▸ Exercise brief: Up to and including the line that holds "(95, 308) to (495, 313): 57", copy every line of the records below exactly, starting at the first; leave pictures out.

[Items listed in a dataset]
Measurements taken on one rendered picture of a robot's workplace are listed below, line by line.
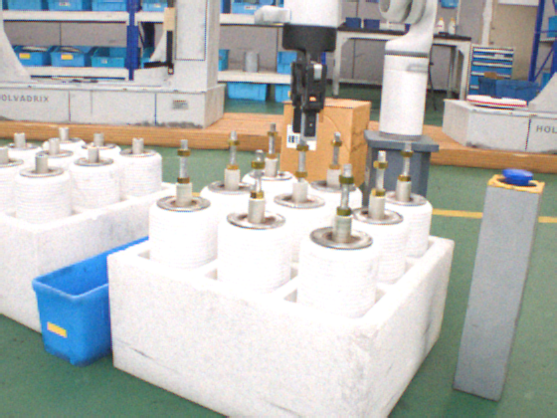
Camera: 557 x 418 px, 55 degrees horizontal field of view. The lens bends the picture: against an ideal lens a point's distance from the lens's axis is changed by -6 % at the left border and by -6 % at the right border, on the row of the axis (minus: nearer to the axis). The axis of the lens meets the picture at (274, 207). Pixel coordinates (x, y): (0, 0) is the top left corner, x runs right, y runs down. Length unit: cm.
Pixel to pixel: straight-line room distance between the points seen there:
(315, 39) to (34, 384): 62
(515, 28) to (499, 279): 644
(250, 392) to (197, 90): 216
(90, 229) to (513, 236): 67
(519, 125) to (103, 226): 220
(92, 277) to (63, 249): 7
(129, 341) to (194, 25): 212
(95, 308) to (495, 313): 57
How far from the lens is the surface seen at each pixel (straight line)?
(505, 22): 713
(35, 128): 295
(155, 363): 82
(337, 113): 184
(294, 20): 77
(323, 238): 66
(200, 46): 278
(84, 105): 291
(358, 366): 63
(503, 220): 78
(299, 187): 81
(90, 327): 87
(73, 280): 95
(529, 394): 92
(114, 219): 103
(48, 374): 89
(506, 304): 81
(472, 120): 277
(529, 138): 286
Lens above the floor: 46
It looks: 16 degrees down
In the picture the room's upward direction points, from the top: 3 degrees clockwise

▸ Response:
Measurements taken on one rendered picture of a robot's workplace are listed below, line by line.
Camera: 557 x 418 px, 55 degrees horizontal field of view. The lens bends the picture: against an ideal lens a point's distance from the lens's axis is changed by -6 % at the left border and by -6 % at the right border, on the row of the axis (minus: nearer to the axis). The axis of the lens meets the picture at (274, 207). Pixel coordinates (x, y): (0, 0) is the top left corner, x runs right, y runs down. Length unit: cm.
Pixel to pixel: straight-line room distance between the points seen there:
(315, 39) to (34, 384): 62
(515, 28) to (499, 279): 644
(250, 392) to (197, 90): 216
(90, 229) to (513, 236): 67
(519, 125) to (103, 226): 220
(92, 277) to (63, 249): 7
(129, 341) to (194, 25): 212
(95, 308) to (495, 313): 57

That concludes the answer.